DIRECTIONS: Your output should be the lines below from the one holding "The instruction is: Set" through the one holding "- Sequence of", transcribed exactly, with no pictures.

[Stored dataset items]

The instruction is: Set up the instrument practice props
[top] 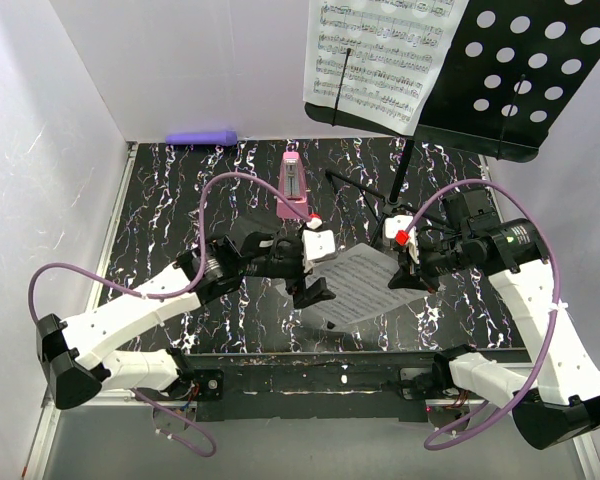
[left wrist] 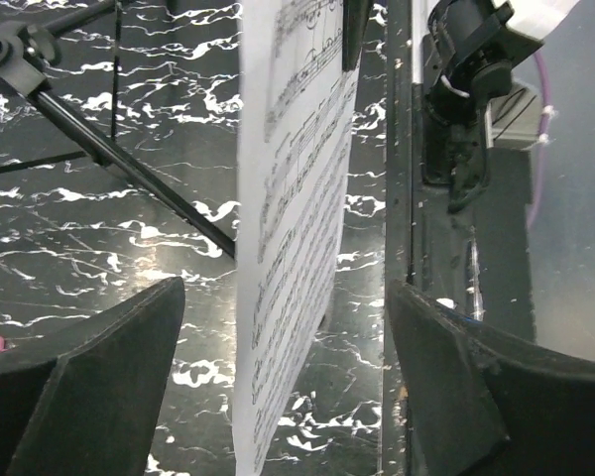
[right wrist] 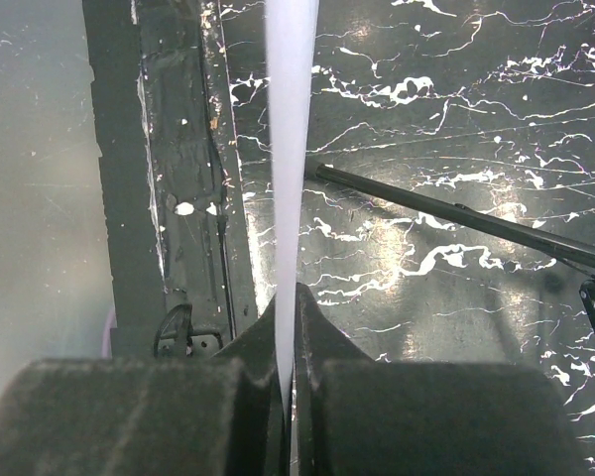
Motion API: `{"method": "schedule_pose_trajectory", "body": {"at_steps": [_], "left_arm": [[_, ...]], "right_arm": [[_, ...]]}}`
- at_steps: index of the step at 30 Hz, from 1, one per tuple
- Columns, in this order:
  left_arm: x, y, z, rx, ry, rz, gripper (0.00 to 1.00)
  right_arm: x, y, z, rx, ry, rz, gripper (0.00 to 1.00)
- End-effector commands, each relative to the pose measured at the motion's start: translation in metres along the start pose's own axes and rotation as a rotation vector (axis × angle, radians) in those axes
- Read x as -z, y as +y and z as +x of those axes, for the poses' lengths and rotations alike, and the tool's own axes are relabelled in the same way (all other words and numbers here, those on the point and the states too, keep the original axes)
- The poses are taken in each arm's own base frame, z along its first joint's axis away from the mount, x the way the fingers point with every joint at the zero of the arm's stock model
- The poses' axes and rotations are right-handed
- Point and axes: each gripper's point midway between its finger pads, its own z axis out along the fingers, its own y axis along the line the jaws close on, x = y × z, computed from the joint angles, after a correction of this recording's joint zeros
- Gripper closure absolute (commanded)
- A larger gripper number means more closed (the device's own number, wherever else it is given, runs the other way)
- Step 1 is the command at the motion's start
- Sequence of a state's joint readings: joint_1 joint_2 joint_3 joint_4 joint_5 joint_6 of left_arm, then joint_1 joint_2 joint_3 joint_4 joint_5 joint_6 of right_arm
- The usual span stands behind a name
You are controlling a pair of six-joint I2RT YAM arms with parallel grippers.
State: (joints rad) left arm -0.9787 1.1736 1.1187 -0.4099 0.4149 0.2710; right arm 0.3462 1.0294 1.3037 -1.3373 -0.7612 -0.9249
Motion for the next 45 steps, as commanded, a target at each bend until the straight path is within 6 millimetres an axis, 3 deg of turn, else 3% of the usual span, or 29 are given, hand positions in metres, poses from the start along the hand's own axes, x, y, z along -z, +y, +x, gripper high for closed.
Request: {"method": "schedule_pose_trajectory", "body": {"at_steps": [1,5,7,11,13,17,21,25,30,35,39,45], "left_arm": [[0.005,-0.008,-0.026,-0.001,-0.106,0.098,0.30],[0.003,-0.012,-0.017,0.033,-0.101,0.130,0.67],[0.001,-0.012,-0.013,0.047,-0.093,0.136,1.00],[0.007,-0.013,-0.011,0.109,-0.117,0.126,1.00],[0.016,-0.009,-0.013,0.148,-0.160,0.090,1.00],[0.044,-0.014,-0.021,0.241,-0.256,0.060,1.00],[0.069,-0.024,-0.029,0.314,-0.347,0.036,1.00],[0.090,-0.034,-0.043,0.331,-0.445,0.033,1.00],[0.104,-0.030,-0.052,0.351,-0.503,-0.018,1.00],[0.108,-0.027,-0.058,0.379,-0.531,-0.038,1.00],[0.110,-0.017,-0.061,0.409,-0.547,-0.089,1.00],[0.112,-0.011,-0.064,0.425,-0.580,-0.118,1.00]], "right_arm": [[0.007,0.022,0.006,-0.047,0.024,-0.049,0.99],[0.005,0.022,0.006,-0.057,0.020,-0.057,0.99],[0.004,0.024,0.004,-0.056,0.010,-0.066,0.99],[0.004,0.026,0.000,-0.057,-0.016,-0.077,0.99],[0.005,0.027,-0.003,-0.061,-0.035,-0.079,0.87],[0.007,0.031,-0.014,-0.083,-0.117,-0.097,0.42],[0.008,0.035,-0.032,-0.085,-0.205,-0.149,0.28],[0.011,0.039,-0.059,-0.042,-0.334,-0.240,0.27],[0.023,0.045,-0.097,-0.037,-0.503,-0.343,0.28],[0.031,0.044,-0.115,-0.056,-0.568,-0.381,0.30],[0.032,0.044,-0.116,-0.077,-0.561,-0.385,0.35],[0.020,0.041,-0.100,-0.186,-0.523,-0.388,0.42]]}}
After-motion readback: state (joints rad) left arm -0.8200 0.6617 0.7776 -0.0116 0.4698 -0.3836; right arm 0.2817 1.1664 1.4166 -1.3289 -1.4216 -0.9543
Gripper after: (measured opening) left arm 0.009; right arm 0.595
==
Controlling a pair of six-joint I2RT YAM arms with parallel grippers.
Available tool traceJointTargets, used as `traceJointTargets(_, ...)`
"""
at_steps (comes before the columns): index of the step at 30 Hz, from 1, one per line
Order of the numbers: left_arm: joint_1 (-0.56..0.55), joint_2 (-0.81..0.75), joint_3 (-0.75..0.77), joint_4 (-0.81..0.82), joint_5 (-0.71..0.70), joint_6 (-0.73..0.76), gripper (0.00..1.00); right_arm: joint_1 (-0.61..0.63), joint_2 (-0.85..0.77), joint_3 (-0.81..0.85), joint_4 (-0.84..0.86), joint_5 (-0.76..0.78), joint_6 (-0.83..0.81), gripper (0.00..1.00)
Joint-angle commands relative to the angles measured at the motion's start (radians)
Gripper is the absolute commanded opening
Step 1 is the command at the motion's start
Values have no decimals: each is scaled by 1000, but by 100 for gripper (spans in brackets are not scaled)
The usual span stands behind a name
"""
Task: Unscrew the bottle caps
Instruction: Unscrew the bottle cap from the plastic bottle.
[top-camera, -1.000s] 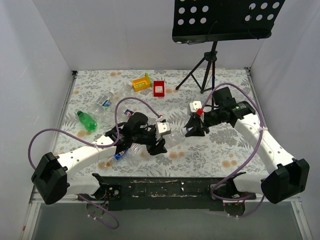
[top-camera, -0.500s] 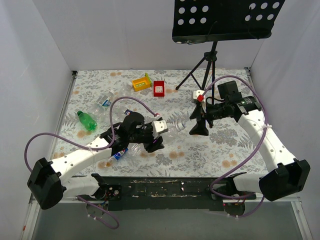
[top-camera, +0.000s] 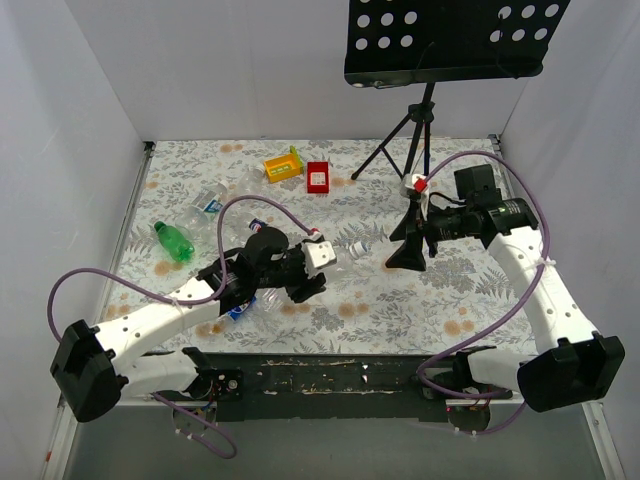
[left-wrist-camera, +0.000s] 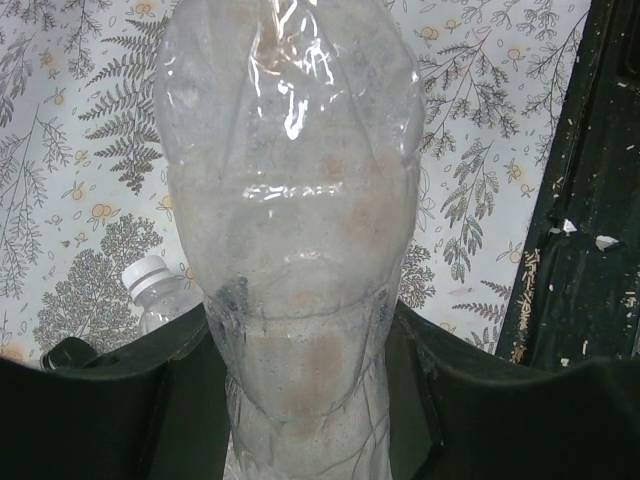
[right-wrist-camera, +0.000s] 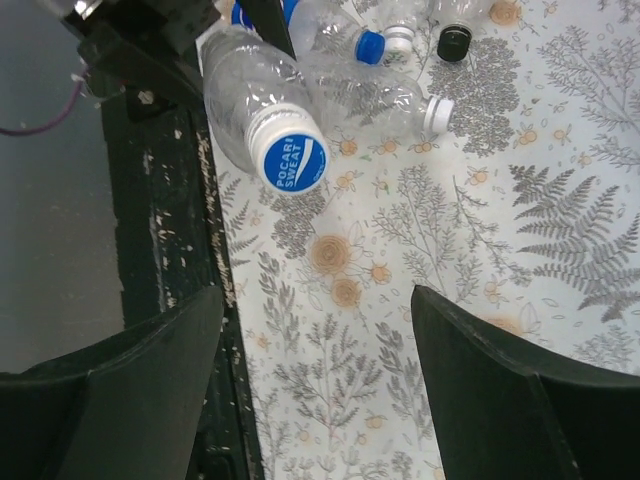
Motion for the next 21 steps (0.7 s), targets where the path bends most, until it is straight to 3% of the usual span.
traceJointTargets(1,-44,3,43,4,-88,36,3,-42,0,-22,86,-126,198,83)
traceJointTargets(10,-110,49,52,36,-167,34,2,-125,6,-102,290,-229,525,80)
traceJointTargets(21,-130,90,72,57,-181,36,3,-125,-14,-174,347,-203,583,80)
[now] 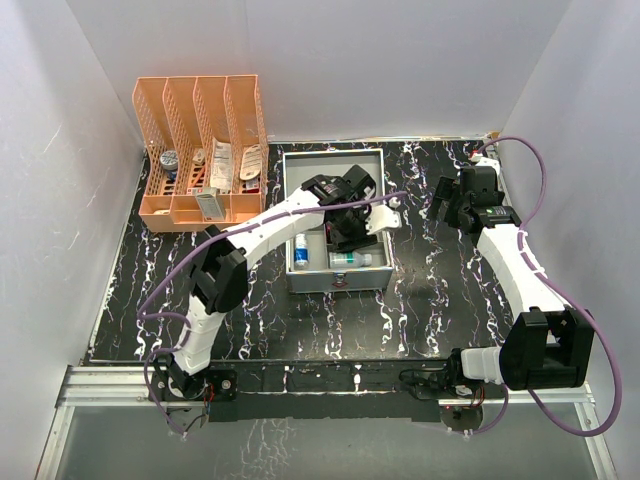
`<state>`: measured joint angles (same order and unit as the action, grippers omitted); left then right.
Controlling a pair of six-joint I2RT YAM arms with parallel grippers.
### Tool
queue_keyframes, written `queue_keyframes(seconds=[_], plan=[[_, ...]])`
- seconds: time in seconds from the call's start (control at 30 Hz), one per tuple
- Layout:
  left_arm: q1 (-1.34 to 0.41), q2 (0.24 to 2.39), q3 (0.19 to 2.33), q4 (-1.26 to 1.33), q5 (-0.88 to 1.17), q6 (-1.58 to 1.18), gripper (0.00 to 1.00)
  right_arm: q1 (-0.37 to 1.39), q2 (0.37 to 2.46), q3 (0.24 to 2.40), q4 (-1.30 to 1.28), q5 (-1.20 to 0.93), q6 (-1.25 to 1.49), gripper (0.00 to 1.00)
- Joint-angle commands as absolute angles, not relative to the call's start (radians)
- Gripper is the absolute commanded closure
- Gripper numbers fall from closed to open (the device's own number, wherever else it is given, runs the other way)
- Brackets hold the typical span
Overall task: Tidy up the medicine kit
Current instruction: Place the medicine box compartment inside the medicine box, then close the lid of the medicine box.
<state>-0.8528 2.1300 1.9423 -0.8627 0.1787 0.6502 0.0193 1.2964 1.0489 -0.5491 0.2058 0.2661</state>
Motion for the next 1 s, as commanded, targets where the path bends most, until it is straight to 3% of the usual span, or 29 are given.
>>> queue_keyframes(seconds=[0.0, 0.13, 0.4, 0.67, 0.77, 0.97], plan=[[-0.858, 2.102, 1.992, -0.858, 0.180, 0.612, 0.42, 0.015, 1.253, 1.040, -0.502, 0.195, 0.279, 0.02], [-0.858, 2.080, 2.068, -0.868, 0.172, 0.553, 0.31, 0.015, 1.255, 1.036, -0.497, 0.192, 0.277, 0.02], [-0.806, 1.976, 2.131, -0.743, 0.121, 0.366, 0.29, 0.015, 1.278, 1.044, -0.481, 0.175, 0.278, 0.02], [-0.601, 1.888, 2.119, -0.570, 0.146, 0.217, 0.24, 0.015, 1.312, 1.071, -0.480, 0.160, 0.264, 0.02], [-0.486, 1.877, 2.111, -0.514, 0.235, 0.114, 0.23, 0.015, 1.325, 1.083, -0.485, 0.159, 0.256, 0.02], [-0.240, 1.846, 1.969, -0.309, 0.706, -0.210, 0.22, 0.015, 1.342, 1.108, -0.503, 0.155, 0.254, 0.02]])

EXERCISE ANSWER:
The instruction is: Set up the instrument practice props
[top] 
[left wrist] 
[right wrist] 
Motion API: `{"method": "schedule_pose_trajectory", "body": {"at_steps": [_], "left_arm": [[_, ...]], "right_arm": [[_, ...]]}}`
- at_steps: index of the step at 30 Hz, from 1, one per tuple
- Columns, in this order:
  left_arm: x, y, z, rx, ry, rz, gripper (0.00 to 1.00)
  right_arm: x, y, z, rx, ry, rz, gripper (0.00 to 1.00)
- End-effector commands, each relative to the pose measured at the motion's start: translation in metres along the start pose's own axes and rotation as a rotation vector (axis × angle, radians) in those axes
- Read x as -z, y as +y and z as +x of those axes, for the poses' lengths and rotations alike, and the tool's own axes are relabelled in the same way (all other words and numbers here, those on the point and the states too, keep the original axes)
- The poses are taken in each arm's own base frame, z along its first joint's axis away from the mount, x the way the fingers point with every joint at the zero of the arm's stock model
- The poses' axes and rotations are right-handed
- Point and axes: each gripper's point midway between its finger pads, its own z axis out along the fingers, its own y axis along the line the jaws close on, x = y × z, computed from the joint angles, after a correction of this recording's joint zeros
- Gripper closure absolute (commanded)
- A larger gripper number means more closed (the device's own number, wherever else it is given, runs the other way)
- Step 1 is the command at the motion's start
- Sequence of a state's joint readings: joint_1 joint_2 joint_3 joint_4 joint_5 joint_6 of left_arm, then joint_1 joint_2 joint_3 joint_4 joint_5 joint_6 of right_arm

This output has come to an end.